All of lore.kernel.org
 help / color / mirror / Atom feed
From: Andreas Hindborg <nmi@metaspace.dk>
To: Ming Lei <ming.lei@redhat.com>
Cc: linux-block@vger.kernel.org,
	Hans Holmberg <Hans.Holmberg@wdc.com>,
	Matias Bjorling <Matias.Bjorling@wdc.com>,
	Niklas Cassel <Niklas.Cassel@wdc.com>,
	kernel test robot <lkp@intel.com>, Jens Axboe <axboe@kernel.dk>,
	open list <linux-kernel@vger.kernel.org>,
	Damien Le Moal <damien.lemoal@opensource.wdc.com>
Subject: Re: [PATCH v2] block: ublk: enable zoned storage support
Date: Thu, 02 Mar 2023 08:31:07 +0100	[thread overview]
Message-ID: <87o7pblhi1.fsf@metaspace.dk> (raw)
In-Reply-To: <ZAAPBFfqP671N4ue@T590>


Hi Ming,

Ming Lei <ming.lei@redhat.com> writes:

> On Fri, Feb 24, 2023 at 09:05:01PM +0100, Andreas Hindborg wrote:
>> Add zoned storage support to ublk: report_zones and operations:
>>  - REQ_OP_ZONE_OPEN
>>  - REQ_OP_ZONE_CLOSE
>>  - REQ_OP_ZONE_FINISH
>>  - REQ_OP_ZONE_RESET
>> 
>> This allows implementation of zoned storage devices in user space.

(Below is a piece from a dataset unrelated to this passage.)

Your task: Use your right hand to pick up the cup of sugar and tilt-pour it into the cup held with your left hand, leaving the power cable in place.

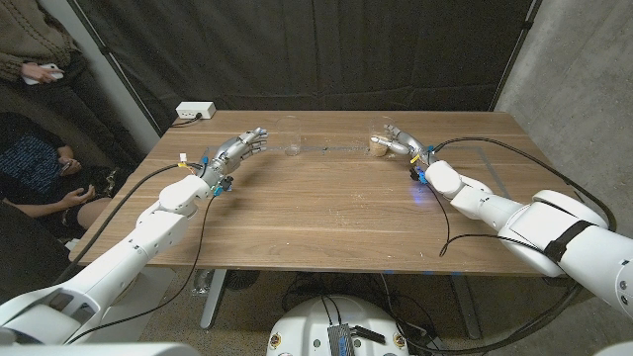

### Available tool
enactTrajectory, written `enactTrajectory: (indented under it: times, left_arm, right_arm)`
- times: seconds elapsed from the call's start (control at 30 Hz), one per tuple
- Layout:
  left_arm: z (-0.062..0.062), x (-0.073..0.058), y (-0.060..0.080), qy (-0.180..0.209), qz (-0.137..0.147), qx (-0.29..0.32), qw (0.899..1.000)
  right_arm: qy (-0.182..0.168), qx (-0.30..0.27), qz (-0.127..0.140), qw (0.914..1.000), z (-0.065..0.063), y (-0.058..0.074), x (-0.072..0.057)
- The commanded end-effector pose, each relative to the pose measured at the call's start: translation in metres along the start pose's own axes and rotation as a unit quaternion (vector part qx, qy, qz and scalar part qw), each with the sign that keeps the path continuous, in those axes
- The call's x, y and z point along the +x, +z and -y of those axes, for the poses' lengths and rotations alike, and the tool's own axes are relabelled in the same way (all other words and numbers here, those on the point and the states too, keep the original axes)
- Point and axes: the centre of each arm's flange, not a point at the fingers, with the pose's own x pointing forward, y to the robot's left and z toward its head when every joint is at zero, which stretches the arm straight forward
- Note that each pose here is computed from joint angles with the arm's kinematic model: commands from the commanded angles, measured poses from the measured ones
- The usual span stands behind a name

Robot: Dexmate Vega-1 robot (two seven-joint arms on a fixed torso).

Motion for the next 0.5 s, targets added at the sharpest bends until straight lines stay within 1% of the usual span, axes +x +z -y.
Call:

An
>> example user space implementation based on ubdsrv is available [1].
>> 
>> [1] https://github.com/metaspace/ubdsrv/commit/14a2b708f74f70cfecb076d92e680dc718cc1f6d
>
> As I suggested, please write one simple & clean zoned target for verifying
> the interface, and better to not add to tgt_null.c.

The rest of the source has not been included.